Dixon's three 2-pointers made him the MLL's all-time leader with 36. He also became the eighth player in league history to score three 2-point goals in a game. One of his third-quarter goals also was the 100th of his career.
Three of Dixon's four goals came in the second half as Chesapeake (2-0) pulled away and turned a close game into a rout.
The Bayhawks struggled in the first half, were called for four penalties and allowed two extra-man goals as the expansion Machine (0-1) faced an 11-9 deficit at the break. But everything changed in the second half.
Chesapeake coach Dave Cottle replaced T.C. DiBartolo in goal with Joey Kemp to start the second half. Kemp made 10 saves in the final two quarters, allowed just two goals and helped the Bayhawks pull away.
"It was fun to step in there," Kemp said. "The defense did a great job. It was really the guys in front of me."
Cottle said the move wasn't made because of DiBartolo's first half performance. He made the decision Friday night after DiBartolo went the distance in goal in last week's win in Long Island.Cottle said he wanted to put Kemp in as pay-off for all the work he'd done so far.
Kemp's play was just one of a number of things the Bayhawks did better in the second half.
"I think we wore them down a little bit," Cottle said. "We had six fouls in the first half; we played too much man down. [But] we dominated face-offs and then Joey Kemp in the second half made saves early…we got settled, then we played better defense."
Adam Rand also helped Chesapeake in the final two quarters.
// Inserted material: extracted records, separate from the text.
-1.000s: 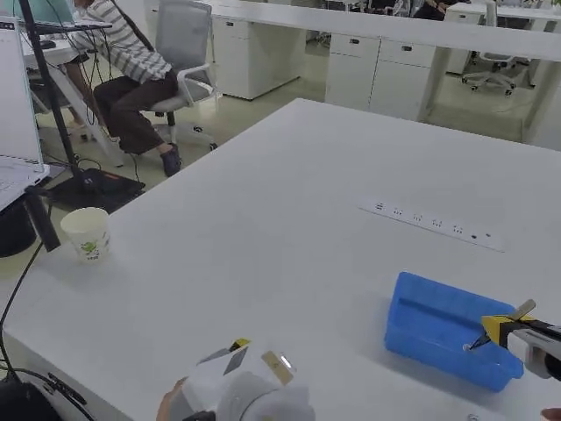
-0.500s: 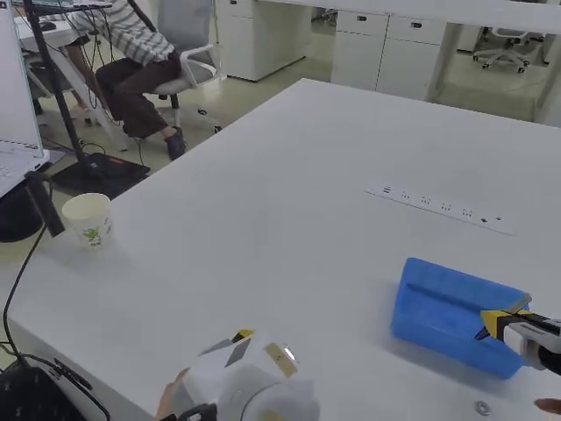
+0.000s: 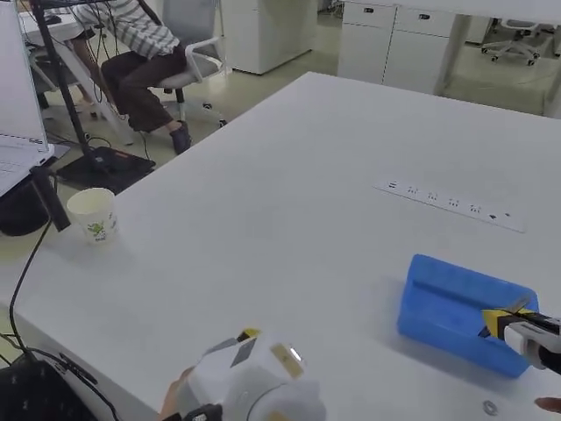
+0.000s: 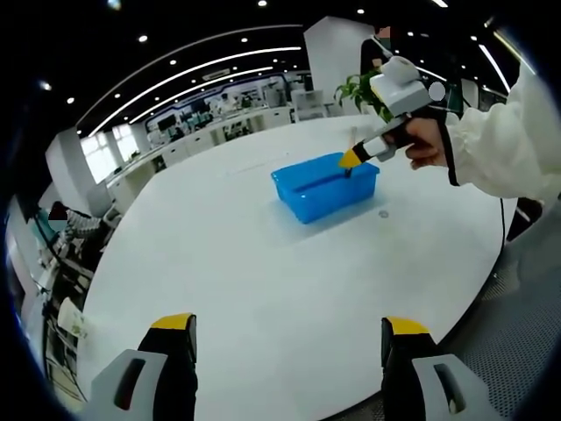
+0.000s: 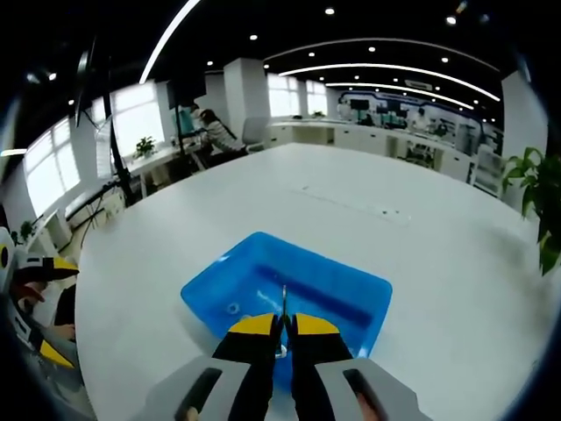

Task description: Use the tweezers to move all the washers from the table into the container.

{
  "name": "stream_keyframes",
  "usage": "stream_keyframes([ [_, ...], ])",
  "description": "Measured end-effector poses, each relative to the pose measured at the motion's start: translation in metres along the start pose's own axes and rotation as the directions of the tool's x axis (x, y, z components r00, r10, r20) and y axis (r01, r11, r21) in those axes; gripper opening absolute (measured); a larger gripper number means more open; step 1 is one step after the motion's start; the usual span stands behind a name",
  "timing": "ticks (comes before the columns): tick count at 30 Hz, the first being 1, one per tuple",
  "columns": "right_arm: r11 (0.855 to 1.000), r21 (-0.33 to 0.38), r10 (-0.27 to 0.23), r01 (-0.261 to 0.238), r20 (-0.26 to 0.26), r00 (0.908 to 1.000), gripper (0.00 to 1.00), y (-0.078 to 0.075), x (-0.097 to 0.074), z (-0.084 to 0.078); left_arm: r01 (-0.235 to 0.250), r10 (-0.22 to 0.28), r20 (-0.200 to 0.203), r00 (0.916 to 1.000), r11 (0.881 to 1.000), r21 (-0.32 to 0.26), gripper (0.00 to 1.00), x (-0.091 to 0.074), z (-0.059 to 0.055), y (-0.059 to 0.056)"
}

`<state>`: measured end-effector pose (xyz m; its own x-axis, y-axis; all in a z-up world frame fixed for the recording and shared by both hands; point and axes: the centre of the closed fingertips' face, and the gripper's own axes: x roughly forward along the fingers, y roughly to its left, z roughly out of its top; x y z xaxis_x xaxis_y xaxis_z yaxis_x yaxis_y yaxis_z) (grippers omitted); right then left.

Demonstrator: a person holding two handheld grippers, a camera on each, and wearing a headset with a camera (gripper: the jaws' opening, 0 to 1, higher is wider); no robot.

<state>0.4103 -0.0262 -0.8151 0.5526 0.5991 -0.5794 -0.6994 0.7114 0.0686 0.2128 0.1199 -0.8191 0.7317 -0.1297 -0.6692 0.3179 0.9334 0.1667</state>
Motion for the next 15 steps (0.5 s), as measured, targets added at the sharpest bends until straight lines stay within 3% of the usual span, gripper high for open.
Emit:
stream_keyframes([
  [15,0.998,-0.054,-0.023,0.023,0.003,0.9997,0.02,-0.0043,0.0046,-0.0037,0.0,0.0,-0.009,1.0,1.0,0.001,0.88,0.0005,-0.002,0.0002],
])
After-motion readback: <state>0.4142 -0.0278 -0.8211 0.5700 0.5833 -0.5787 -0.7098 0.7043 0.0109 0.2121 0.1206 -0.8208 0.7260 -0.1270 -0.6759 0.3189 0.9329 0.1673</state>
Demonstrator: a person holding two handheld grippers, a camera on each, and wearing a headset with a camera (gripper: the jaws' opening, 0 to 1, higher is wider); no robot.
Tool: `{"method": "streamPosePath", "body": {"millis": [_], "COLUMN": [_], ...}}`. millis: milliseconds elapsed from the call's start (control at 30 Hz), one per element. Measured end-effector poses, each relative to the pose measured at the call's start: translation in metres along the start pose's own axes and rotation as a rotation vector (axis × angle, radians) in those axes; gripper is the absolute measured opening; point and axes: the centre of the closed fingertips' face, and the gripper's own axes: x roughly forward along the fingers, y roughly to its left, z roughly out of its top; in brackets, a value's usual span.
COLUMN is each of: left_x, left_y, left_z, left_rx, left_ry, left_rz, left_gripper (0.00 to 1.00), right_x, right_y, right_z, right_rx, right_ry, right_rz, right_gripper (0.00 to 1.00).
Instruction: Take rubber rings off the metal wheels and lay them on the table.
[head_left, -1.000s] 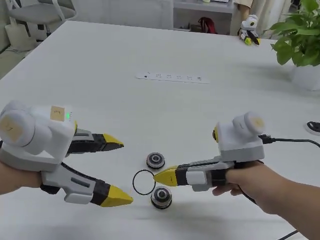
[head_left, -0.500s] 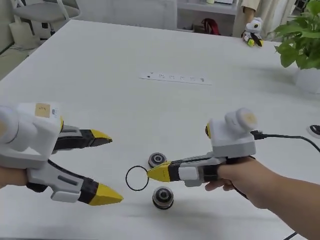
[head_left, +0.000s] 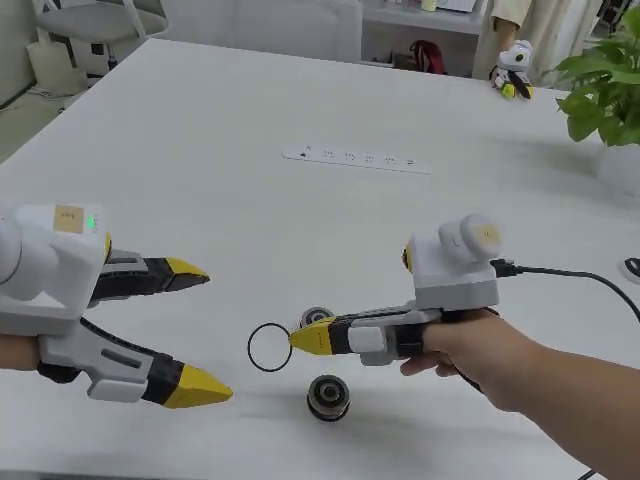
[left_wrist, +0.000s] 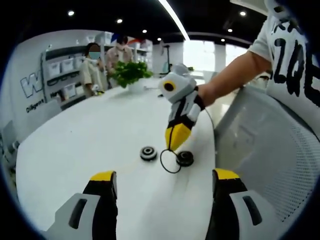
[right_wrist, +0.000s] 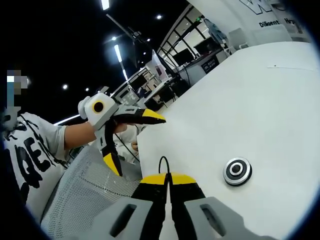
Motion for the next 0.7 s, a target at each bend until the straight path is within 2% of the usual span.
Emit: {"method": "streamPosePath", "body": {"millis": [300, 700], "left_x": [-0.003, -0.008], "left_y": [0.002, 0.006], "left_z": [-0.001, -0.005], "left_rx": [-0.003, -0.011], "left_ry": [-0.002, 0.001], "left_rz": [0.013, 0.028], "left_gripper": [0.80, 0.80], "right_x": [0.008, 0.021], "right_y": [-0.003, -0.016], "right_z": [0.001, -0.002], "right_rx": [-0.010, 0.000], "right_ry": [0.007, 0.014], "right_rz": [-0.012, -0.055], "right_gripper": [0.00, 0.00]}}
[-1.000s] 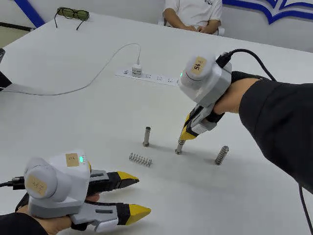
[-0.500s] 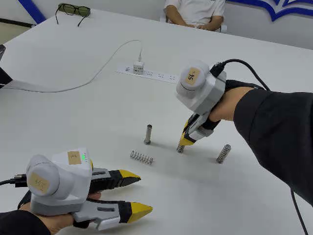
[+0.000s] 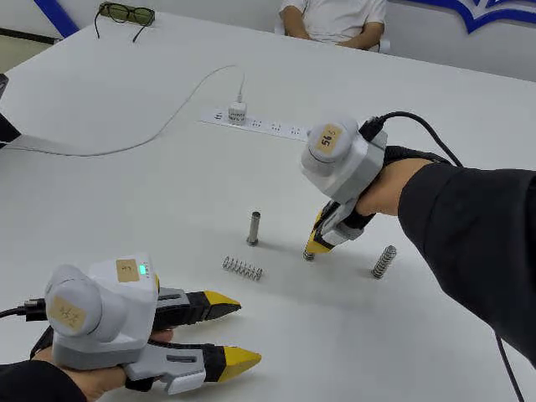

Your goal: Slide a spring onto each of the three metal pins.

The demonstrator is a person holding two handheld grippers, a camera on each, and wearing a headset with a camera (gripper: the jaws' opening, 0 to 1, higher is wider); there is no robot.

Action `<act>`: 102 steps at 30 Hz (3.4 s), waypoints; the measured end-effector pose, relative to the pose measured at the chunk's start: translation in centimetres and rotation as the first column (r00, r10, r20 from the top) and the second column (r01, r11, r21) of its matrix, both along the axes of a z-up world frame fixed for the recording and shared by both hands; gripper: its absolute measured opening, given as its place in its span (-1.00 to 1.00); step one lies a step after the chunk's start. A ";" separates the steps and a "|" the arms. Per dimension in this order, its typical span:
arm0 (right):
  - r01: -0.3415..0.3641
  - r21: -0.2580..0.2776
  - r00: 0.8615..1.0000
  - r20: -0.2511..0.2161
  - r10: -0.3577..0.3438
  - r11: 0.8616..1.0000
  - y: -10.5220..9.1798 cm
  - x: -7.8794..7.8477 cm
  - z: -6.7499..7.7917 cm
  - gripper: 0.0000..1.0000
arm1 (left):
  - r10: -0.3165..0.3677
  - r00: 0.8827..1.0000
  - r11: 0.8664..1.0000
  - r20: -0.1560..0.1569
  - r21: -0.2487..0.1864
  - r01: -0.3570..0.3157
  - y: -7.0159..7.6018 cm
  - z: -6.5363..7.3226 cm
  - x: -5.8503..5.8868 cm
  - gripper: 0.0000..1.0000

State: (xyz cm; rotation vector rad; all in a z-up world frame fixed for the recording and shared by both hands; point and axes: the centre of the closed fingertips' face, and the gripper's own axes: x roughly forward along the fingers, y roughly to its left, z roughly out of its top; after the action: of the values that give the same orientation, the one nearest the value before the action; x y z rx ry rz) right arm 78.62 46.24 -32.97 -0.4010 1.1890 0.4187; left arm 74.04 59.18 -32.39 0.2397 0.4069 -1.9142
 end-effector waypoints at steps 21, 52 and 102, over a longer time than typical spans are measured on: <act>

He had won 10 of 19 first-half faceoffs but took six of the third period's seven draws to help the Bayhawks maintain longer stretches of possession.
Rand won 12 of 14 in the second half as the Bayhawks outscored Ohio, 12-2, and controlled the game from start to finish. Overall, Rand won 22 of 33 draws..
"In the second half, we never got the ball," Machine coach Ted Garber said."They won all the faceoffs. With the shooters they have and the offensive guys they have, if we had the ball that many times, we'd score a lot, too. But we didn't have it."
Ben Hunt and Steven Brooks each finished with four goals and five points. They scored the first two goals of the second half, just 65 seconds apart, for a 13-9 lead. Danny Glading and Dixon followed with two more goals to stretch the lead to 15-9.
But the Bayhawks got the next six points to break the game open. Drew Westervelt's goal midway through the fourth quarter gave Chesapeake a 21-10 lead.